Move through the gears to 2010, when LinkedIn was still a place to go and search for “talent” and the meaning of the word “headhunted” completely changed overnight. We still did a lot of what we were doing with “pipelines” back in 2007 however, we now were able to more readily tag and search for candidates.
This was essentially a different way of managing the database, it was a move forwards from doing nothing with hundreds of thousands of candidates………but was it really pipelining ?
In 2013, I first became heavily involved in the concept of content – again, it was driven by LinkedIn and particularly Groups which allowed me to place generically relevant content in front of possibly relevant people. I then invited them to “Follow” my company, which to be fair a lot of people did but I didn’t really know what else they were doing.
This was different to the simple task of tagging and it required candidate involvement – but really, how much effort did it take in those days, when Groups were still a “thing”, to click a Follow button ? Not much………….but at least the individual had to show some engagement !

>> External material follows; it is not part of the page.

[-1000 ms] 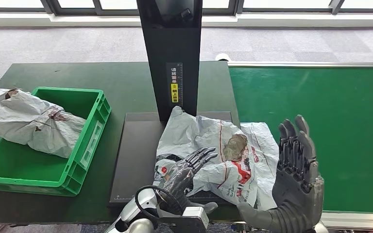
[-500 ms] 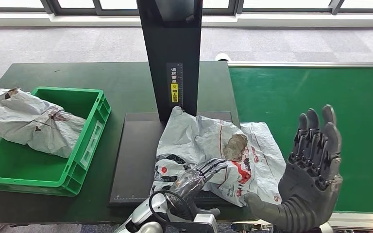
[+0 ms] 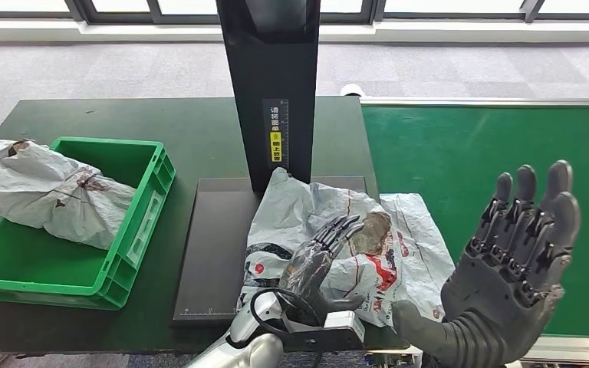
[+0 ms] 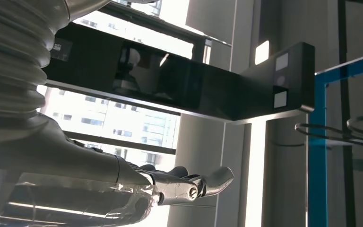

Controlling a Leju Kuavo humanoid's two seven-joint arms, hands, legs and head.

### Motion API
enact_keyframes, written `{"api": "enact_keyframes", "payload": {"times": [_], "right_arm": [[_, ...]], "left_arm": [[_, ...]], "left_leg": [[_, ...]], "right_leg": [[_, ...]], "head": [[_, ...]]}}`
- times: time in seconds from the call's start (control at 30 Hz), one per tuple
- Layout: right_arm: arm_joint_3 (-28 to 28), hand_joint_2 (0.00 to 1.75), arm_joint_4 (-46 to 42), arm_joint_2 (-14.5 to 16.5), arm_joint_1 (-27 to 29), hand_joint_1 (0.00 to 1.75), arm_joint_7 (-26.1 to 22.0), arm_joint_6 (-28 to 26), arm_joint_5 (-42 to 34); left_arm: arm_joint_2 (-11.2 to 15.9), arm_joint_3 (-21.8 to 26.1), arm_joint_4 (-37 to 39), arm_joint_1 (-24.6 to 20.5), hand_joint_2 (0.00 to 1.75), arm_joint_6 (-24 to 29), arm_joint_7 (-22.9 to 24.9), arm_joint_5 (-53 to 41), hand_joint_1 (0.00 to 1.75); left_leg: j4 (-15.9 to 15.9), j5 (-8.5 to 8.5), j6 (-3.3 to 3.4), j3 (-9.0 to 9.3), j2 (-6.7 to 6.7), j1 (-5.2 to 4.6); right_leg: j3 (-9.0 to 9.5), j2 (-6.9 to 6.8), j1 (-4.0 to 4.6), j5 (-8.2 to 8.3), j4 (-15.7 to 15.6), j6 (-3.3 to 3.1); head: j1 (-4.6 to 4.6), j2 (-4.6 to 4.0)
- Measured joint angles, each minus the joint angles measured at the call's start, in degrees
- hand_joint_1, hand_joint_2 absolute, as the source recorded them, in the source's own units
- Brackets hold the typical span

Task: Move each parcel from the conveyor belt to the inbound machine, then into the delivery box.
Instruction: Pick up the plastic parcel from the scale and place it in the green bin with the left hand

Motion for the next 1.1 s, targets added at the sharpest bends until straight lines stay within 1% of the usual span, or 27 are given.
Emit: {"api": "enact_keyframes", "payload": {"times": [0.13,0.2,0.23,0.37,0.43,0.53,0.63,0.83,1.1], "right_arm": [[2.4,1.75,0.0,-1.1,-1.3,0.00,-0.7,-2.1,-1.1],[3.4,1.75,0.0,-1.6,-1.8,0.00,-0.8,-2.6,-1.7],[3.9,1.75,0.0,-1.8,-2.1,0.00,-0.9,-2.8,-2.1],[5.4,1.75,0.2,-2.9,-3.4,0.00,-1.6,-2.4,-4.5],[6.0,1.75,0.5,-3.4,-4.1,0.00,-1.8,-1.6,-5.5],[6.8,1.75,1.1,-3.8,-4.8,0.00,-1.8,0.0,-6.6],[7.5,1.75,1.8,-4.1,-5.5,0.00,-1.9,1.4,-7.3],[8.1,1.75,2.7,-4.3,-6.0,0.00,-2.0,1.8,-7.5],[8.4,1.75,3.3,-4.3,-6.4,0.00,-2.0,1.8,-7.5]], "left_arm": [[-1.4,-1.8,2.1,-2.0,1.75,1.3,0.4,0.0,0.00],[-1.9,-2.5,2.9,-2.8,1.75,0.3,1.2,0.1,0.00],[-2.1,-2.9,3.5,-3.3,1.75,-1.0,2.0,0.2,0.00],[-2.8,-5.0,6.8,-5.3,1.75,-12.0,6.0,0.6,0.00],[-3.2,-6.1,9.2,-6.3,1.75,-16.7,7.3,0.4,0.00],[-3.9,-7.3,13.4,-8.2,1.75,-22.9,8.9,0.5,0.00],[-4.6,-7.8,17.8,-10.2,1.75,-27.1,10.0,1.0,0.00],[-5.2,-7.8,22.0,-12.4,1.75,-28.1,10.5,1.1,0.00],[-5.6,-7.8,24.1,-13.3,1.75,-28.2,10.6,1.1,0.00]], "left_leg": [[0.0,0.00,0.00,-0.01,0.00,0.00],[0.0,0.00,0.00,-0.01,0.00,-0.01],[0.0,0.00,0.00,-0.01,0.00,-0.01],[0.0,0.00,0.00,0.00,0.01,-0.01],[0.0,0.00,0.00,0.00,0.02,-0.01],[0.0,0.01,0.00,0.00,0.01,0.00],[0.0,0.02,-0.01,0.00,0.01,0.00],[0.0,0.02,-0.02,-0.01,0.00,0.00],[0.0,0.02,-0.02,-0.01,0.00,0.00]], "right_leg": [[0.00,0.00,0.00,0.00,0.0,0.00],[0.00,0.00,0.00,0.00,0.0,0.00],[0.00,0.00,0.00,0.00,0.0,0.00],[0.00,0.00,0.00,0.00,0.0,0.00],[0.00,0.01,0.00,0.01,0.0,0.00],[0.00,0.01,0.00,0.01,0.0,0.00],[0.00,0.00,0.00,0.01,0.0,0.00],[0.00,0.00,0.00,0.01,0.0,0.00],[0.00,0.00,0.00,0.01,0.0,0.00]], "head": [[0.01,0.00],[0.01,0.00],[0.01,0.00],[0.01,0.00],[0.01,0.00],[0.01,0.00],[0.01,0.00],[0.01,0.00],[0.01,0.00]]}}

CRM then became the big phrase and to an extent it still is. Manage your database more proactively through the distribution of relevant content, identify candidates who had opened an email and even better, who had followed a link in that email……….I know, it’s probably a little more complex but you get my gist.
CRM was a big step forward in that we could identify to a couple of degrees the path that a candidate had followed – (1) had they opened the email/collateral (2) had they clicked a link or followed a similar call to action – both positive actions on their behalf……and also had they NOT “unsubscribed” which didn’t really tell us much other than they may not have thought to do that !
Now, tech has moved on somewhat – we can now track beyond the first click through and understand the route a candidate has taken from our first contact with them through a complete journey to possible application. Evidently, did you know that there are on average sixteen contact points from that first interaction to when someone is likely to submit an application ? No ? Well you do now…..
This means we can understand who is actively engaging with our company to much greater degree of detail and use that data to identify candidates that are most interested in working for us – and that early engagement means a whole heap of benefits related to recruiters doing value-add activity, lower empty seat days, less advertising spend, etc.
We’ve moved on…
It’s a really potted summary I know but it was simply to demonstrate that we have moved on, but I see two key changes here:
- We are actively delivering more and more content that is relevant/personalised (to an extent) to engage with candidates which means we need a different set of skills in our resourcing team, namely content marketing
- Candidates are actively researching our businesses to identify which companies meet their values, have the right benefits package, have the most interesting projects going on, drive innovation as a matter of course and all sorts of other motivators for a decision to join a selection process.
For me, the latter is THE most important factor to consider – it is a fundamental difference between 2007 and now. Candidate behaviour, before they have considered an application, and with the access to data that they now have at their fingertips, is so different compared to 2013 – let alone 2007 – and unless we are able to understand that behaviour by….
- gathering the data about what pre-apply candidates are doing and
- using that data to drive our sourcing/attraction plans to engage with those candidates
…….we will not give ourselves even a chance to win the “war for talent” – or whatever McKinsey & Co have us calling it these days.